**WHAT TO PRODUCE:** An exact copy of the lines of the listing below between the "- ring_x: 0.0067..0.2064" line and the "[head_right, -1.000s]" line, both included, is the whole answer; please omit the pictures.

**INPUT:**
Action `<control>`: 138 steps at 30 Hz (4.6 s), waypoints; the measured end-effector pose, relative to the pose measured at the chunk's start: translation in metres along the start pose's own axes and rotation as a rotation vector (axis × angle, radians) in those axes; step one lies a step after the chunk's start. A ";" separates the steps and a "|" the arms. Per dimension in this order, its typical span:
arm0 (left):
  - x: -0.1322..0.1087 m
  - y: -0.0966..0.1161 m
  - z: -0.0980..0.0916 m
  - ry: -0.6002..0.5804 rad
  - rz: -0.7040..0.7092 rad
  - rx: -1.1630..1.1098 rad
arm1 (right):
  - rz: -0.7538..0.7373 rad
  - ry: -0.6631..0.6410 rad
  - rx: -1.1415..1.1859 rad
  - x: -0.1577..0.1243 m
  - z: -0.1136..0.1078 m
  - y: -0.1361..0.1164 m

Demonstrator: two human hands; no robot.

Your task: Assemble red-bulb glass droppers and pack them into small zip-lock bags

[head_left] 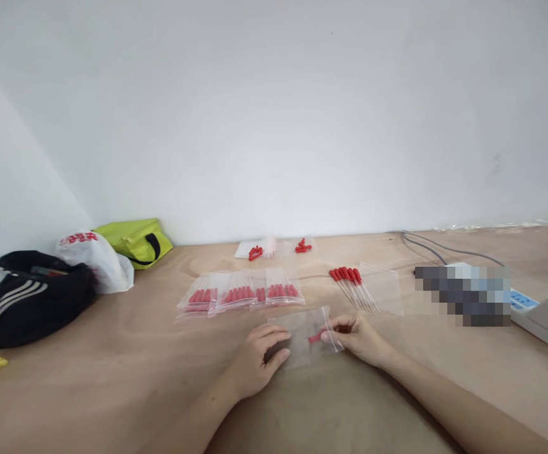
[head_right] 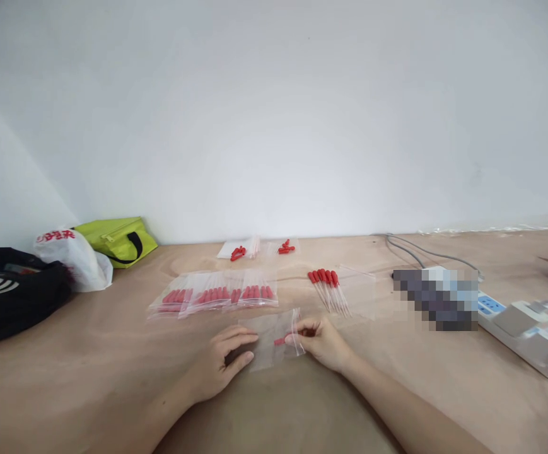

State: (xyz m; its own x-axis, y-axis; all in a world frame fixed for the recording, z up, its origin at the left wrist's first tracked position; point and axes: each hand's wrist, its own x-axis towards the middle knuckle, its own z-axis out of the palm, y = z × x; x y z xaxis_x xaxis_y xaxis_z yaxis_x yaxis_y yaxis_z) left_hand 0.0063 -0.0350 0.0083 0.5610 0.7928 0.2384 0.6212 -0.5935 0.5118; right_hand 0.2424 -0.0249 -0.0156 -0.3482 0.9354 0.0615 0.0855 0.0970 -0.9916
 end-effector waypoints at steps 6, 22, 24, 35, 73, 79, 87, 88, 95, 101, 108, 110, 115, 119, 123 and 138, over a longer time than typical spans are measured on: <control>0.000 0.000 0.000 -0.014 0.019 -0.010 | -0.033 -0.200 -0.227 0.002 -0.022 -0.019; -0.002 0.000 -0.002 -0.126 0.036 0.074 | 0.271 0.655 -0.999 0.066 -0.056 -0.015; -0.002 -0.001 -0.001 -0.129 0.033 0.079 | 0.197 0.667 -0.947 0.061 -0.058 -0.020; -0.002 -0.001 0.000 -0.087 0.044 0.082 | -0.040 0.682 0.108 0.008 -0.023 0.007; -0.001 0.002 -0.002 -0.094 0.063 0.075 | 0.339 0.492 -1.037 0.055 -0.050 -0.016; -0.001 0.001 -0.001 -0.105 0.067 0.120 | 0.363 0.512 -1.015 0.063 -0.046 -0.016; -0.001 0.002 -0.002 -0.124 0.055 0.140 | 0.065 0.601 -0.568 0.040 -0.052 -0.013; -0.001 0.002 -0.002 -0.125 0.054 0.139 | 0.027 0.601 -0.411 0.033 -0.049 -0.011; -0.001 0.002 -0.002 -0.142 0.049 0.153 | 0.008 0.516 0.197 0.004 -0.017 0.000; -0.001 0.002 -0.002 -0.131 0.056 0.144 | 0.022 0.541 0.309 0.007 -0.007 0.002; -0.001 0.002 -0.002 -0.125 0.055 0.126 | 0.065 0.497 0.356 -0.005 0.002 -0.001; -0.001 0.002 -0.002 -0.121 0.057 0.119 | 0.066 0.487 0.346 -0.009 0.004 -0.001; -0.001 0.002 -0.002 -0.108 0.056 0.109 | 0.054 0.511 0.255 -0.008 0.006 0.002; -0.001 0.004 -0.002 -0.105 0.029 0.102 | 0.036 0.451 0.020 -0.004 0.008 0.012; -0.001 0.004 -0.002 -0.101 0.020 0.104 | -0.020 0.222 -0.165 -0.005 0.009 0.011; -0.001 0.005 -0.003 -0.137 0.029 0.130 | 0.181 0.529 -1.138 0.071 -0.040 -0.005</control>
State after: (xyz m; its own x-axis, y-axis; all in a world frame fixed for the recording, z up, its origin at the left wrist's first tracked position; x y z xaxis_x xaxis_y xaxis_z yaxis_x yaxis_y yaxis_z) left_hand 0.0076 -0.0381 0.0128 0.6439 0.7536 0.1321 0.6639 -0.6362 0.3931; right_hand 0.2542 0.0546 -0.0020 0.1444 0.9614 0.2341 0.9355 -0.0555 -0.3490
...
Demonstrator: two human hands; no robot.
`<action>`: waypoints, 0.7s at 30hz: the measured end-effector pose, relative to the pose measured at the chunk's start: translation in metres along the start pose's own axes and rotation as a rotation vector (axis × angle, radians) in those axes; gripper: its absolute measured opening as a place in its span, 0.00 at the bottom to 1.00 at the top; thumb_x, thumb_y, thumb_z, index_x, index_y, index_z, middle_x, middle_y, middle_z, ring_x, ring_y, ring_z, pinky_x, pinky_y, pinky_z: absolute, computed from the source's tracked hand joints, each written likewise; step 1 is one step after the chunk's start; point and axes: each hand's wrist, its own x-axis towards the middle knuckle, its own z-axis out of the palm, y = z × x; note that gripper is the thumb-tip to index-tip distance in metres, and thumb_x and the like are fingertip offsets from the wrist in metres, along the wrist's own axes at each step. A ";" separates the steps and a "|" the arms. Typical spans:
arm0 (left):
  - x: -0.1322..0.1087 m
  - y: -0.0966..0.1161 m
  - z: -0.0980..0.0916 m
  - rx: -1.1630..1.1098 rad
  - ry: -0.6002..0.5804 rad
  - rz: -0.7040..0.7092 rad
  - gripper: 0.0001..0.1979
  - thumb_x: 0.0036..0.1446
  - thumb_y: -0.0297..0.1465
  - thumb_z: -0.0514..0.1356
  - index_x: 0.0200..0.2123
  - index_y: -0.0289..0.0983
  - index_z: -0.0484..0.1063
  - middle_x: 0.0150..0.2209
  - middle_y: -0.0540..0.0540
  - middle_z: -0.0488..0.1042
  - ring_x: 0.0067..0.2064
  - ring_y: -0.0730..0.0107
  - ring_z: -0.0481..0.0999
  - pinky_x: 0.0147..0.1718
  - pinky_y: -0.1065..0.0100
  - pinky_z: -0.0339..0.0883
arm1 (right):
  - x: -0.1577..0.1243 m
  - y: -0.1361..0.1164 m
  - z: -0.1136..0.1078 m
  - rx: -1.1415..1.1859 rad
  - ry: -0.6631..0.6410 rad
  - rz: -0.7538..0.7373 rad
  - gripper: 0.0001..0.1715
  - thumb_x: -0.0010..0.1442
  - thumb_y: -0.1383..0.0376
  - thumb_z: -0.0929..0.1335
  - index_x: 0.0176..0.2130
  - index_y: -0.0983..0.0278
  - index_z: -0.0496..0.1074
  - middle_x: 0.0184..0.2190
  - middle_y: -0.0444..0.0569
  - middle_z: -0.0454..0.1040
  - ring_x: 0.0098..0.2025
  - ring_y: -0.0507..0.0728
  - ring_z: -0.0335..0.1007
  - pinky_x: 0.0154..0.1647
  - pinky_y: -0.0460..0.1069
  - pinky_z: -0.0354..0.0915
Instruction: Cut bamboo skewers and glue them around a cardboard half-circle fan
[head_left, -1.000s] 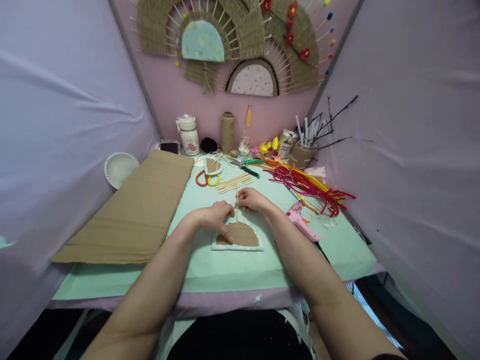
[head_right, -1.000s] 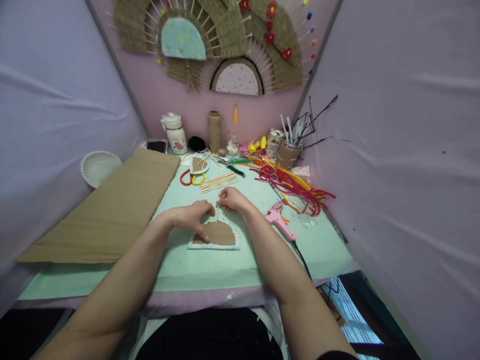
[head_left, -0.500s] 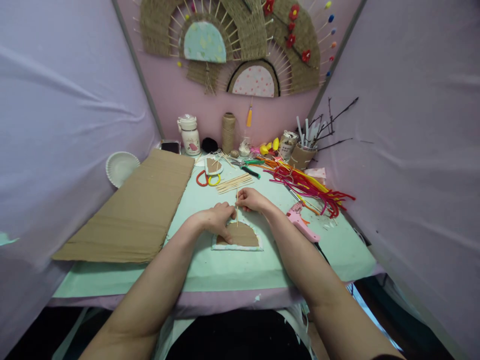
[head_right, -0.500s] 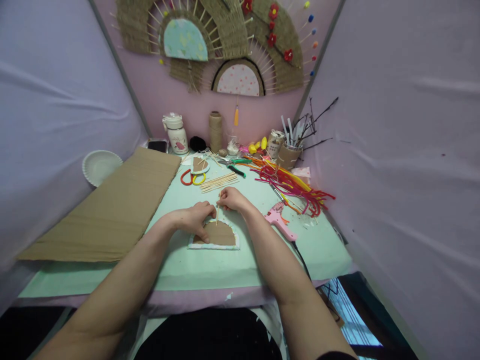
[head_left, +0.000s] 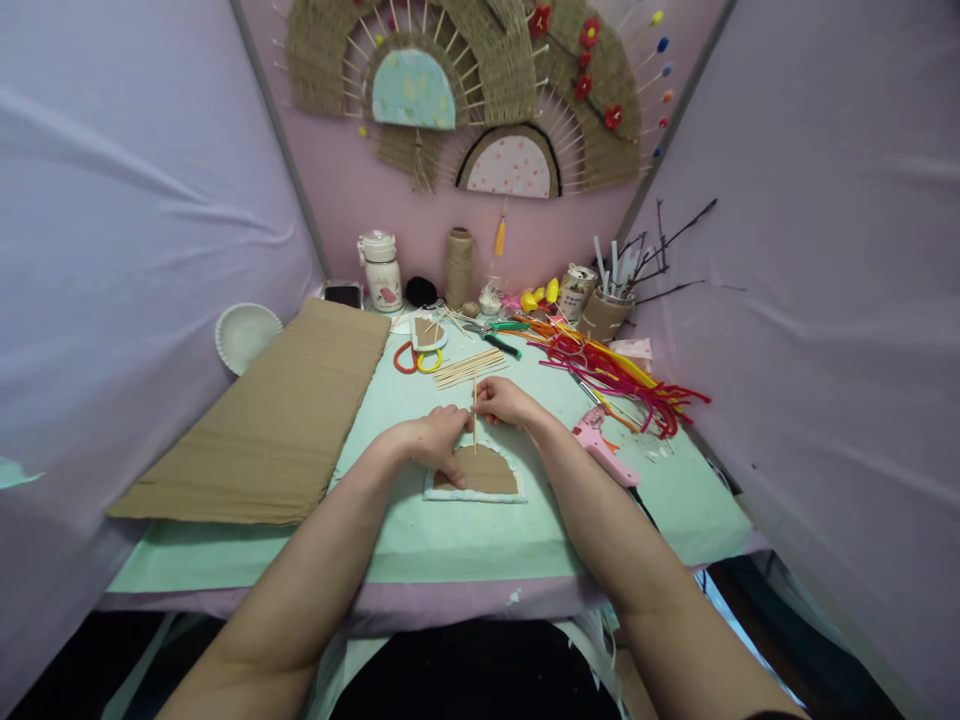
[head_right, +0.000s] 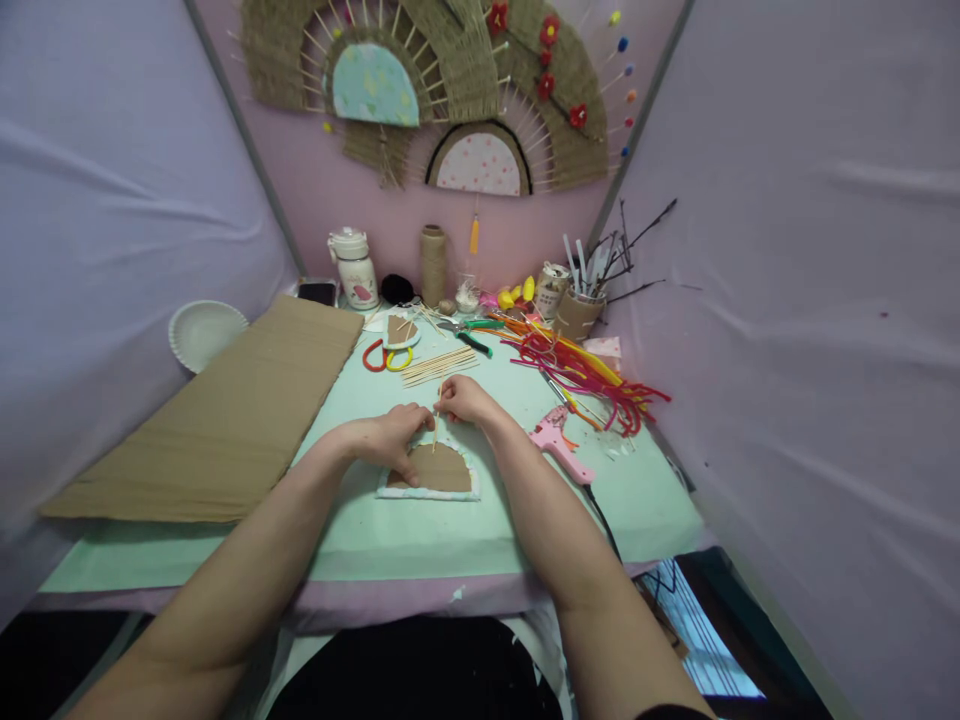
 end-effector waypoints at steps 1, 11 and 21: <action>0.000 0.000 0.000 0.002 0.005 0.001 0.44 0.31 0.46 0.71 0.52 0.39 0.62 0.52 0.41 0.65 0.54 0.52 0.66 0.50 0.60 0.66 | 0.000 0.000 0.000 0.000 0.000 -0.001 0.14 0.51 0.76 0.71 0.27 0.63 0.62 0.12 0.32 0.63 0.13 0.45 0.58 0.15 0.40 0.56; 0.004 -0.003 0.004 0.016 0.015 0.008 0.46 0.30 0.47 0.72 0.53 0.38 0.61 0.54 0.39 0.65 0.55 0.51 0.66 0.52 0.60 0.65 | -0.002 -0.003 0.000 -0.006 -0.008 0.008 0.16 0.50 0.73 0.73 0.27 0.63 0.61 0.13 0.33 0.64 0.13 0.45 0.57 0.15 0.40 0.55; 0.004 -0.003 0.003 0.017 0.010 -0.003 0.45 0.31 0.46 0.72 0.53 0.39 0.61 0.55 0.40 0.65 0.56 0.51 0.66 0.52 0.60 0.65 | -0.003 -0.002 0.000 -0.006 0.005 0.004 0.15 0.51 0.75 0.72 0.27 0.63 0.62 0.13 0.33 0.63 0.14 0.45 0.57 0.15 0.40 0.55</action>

**SOLUTION TO THIS EXERCISE:**
  - ring_x: 0.0067..0.2064
  - ring_y: -0.0730..0.0107
  - ring_z: -0.0481..0.0999
  - pinky_x: 0.0147..0.1718
  - pinky_y: -0.1065..0.0100
  - pinky_z: -0.0339..0.0883
arm1 (right):
  - x: -0.1577..0.1243 m
  - y: -0.1361..0.1164 m
  - z: -0.1136..0.1078 m
  - rx: -1.1415..1.1859 rad
  - ry: -0.6631..0.6410 rad
  - rz: -0.7538..0.7373 rad
  - gripper: 0.0001..0.1715
  - thumb_x: -0.0010..0.1442
  - thumb_y: -0.1383..0.0376
  - thumb_z: -0.0929..0.1335
  - index_x: 0.0176..0.2130
  - index_y: -0.0983..0.0278
  - index_z: -0.0496..0.1074
  - middle_x: 0.0184..0.2190
  - middle_y: -0.0444..0.0569
  - middle_z: -0.0454..0.1040
  - ring_x: 0.0098..0.2025
  - ring_y: -0.0507..0.0728
  - ring_z: -0.0335..0.1007
  - pinky_x: 0.0154..0.1647
  - pinky_y: -0.0460..0.1069
  - pinky_z: -0.0354..0.0915
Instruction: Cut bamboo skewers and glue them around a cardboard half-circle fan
[head_left, -1.000s] 
[head_right, -1.000s] 

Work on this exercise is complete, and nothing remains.